In a 1998 interview for the alternative weekly newspaper Miami New Times, Black said: "We want to take America back. We know a multicultural Yugoslav nation can't hold up for too long. Whites won't have any choice but to take military action. It's our children whose interests we have to defend."
In 1999, Black created the website "martinlutherking.org", which is administered by Stormfront. This website was created to malign the character of Dr King. In January 2018, the site remained online and surpassed sites containing reliable content in Google search results.
In December 2007, Black gained attention for donating money to Ron Paul's 2008 presidential run.

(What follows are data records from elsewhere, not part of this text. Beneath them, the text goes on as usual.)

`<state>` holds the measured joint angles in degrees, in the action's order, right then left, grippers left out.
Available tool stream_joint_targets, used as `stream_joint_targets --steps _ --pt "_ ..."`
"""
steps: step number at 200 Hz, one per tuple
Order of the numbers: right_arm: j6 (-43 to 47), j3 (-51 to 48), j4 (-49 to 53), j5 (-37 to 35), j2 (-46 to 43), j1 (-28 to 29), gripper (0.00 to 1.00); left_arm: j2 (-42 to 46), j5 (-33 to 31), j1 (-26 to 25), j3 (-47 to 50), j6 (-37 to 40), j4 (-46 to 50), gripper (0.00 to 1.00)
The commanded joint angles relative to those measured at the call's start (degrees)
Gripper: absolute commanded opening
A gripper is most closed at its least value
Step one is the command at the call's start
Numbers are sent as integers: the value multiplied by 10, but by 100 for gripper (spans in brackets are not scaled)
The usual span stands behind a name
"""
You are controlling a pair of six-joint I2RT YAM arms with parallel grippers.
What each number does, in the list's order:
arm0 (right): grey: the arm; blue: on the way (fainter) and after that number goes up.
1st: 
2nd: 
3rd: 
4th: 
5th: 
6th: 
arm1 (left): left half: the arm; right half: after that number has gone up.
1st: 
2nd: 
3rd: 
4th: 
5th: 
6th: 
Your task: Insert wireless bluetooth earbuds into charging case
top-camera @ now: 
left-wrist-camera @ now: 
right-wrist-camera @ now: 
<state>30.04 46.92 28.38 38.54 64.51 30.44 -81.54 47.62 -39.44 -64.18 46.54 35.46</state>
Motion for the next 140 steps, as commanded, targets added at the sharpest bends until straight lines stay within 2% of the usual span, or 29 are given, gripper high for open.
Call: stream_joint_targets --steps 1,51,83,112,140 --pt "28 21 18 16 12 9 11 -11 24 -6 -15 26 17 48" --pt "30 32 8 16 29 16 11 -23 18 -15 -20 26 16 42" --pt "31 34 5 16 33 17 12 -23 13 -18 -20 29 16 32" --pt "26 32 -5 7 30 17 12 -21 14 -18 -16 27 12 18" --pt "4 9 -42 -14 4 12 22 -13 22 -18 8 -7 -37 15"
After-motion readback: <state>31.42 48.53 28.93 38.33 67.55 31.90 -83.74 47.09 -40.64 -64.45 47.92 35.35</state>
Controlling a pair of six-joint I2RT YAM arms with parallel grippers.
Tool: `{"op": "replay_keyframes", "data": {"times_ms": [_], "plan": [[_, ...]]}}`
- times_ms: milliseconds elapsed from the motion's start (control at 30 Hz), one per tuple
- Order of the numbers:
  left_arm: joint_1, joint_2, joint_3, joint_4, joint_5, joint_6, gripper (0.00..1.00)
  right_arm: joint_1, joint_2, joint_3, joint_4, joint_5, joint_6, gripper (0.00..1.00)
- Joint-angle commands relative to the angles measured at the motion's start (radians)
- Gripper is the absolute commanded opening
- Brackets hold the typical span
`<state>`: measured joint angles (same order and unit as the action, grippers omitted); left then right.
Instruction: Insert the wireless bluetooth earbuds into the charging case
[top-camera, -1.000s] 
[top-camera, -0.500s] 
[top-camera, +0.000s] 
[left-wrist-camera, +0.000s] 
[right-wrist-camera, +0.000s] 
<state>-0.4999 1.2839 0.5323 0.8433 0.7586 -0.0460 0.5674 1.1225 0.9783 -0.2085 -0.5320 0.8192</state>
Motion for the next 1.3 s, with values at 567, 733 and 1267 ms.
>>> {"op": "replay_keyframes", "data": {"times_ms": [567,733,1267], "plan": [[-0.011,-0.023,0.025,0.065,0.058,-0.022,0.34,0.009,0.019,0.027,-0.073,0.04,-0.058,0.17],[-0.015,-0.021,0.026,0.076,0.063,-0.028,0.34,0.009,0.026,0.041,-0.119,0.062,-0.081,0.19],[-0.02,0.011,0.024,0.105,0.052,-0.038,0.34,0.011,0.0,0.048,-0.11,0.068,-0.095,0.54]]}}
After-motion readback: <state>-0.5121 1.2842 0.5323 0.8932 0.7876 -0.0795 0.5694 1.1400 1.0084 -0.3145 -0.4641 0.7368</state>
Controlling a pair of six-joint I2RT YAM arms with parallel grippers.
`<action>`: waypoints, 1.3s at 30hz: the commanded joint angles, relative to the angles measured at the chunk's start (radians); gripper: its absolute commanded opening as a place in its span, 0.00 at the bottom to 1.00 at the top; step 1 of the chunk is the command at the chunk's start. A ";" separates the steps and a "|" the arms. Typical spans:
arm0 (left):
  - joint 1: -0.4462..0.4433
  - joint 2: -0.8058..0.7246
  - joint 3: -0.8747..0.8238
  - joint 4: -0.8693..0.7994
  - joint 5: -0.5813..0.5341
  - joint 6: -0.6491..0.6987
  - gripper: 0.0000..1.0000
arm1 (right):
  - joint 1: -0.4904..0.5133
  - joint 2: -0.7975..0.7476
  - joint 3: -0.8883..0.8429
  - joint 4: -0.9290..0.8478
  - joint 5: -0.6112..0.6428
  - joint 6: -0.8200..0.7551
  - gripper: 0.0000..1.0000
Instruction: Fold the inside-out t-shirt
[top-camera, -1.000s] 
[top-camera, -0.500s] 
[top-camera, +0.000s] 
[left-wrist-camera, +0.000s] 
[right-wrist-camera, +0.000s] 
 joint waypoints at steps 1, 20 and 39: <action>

In 2008, Black said that the establishment of white pride as a special interest group within the Republican Party is crucial. Asked by an interviewer for Italian newspaper la Repubblica if Stormfront was not just the new Ku Klux Klan, Black responded affirmatively, though he noted that he would never say so to an American journalist.
On May 5, 2009 it was announced that Black was one of 22 on a British Home Office list of individuals banned from entering the United Kingdom for "promoting serious criminal activity and fostering hatred that might lead to inter-community violence".
The Stormfront forum acts as one of the largest online gatherings of Holocaust deniers in the world, with threads on this theme gaining hundreds of thousands of views. A number of radio shows published by Black's web site have featured Holocaust denial.

Family

In 2008, it was revealed that Black's wife, Chloe, works as an executive assistant for sugar baron José Fanjul who runs the Florida Crystals company and owns a real estate business in Latin American countries. In particular, her job duties included acting as the spokesperson for a charter school "to lift underprivileged black and Hispanic children out of poverty."
The story was successively reported by Gawker, the New York Post, the Palm Beach Post, and Fox News, and resulted in Black being criticized by some other white nationalists. Chloe was previously married to David Duke.
In August 2008, Black's 19-year-old son Derek was elected to one of 111 seats on the Palm Beach County, Florida, Republican committee, with 167 of 287 votes. The committee however, refused to seat Black, citing a loyalty oath he failed to sign before registering his candidacy. The oath states candidates must refrain from activities "likely to injure the name of the Republican Party."
He hosted the Derek Black Show weekdays on a local West Palm Beach, Florida, AM radio station, WPBR, to which Don Black paid $600 a week to broadcast content on. The radio show concluded in January 2013, with Derek Black appearing on few episodes over the last year.
By summer 2013, Derek Black had called into question his racist ideologies, and he began to renounce white supremacism and issued an apology to those harmed by his previous actions and beliefs. His renunciation reportedly shocked his father and like-minded people.
By 2016, Derek Black had fully renounced his white nationalist views and was actively speaking out against such views in the press. Washington Post staff writer Eli Saslow detailed the ideological transformation of Derek which began with the rejection of his family, moving to Michigan and assuming a new name and eventually becoming a Ph.D. student at the University of Chicago, studying Medieval Islam.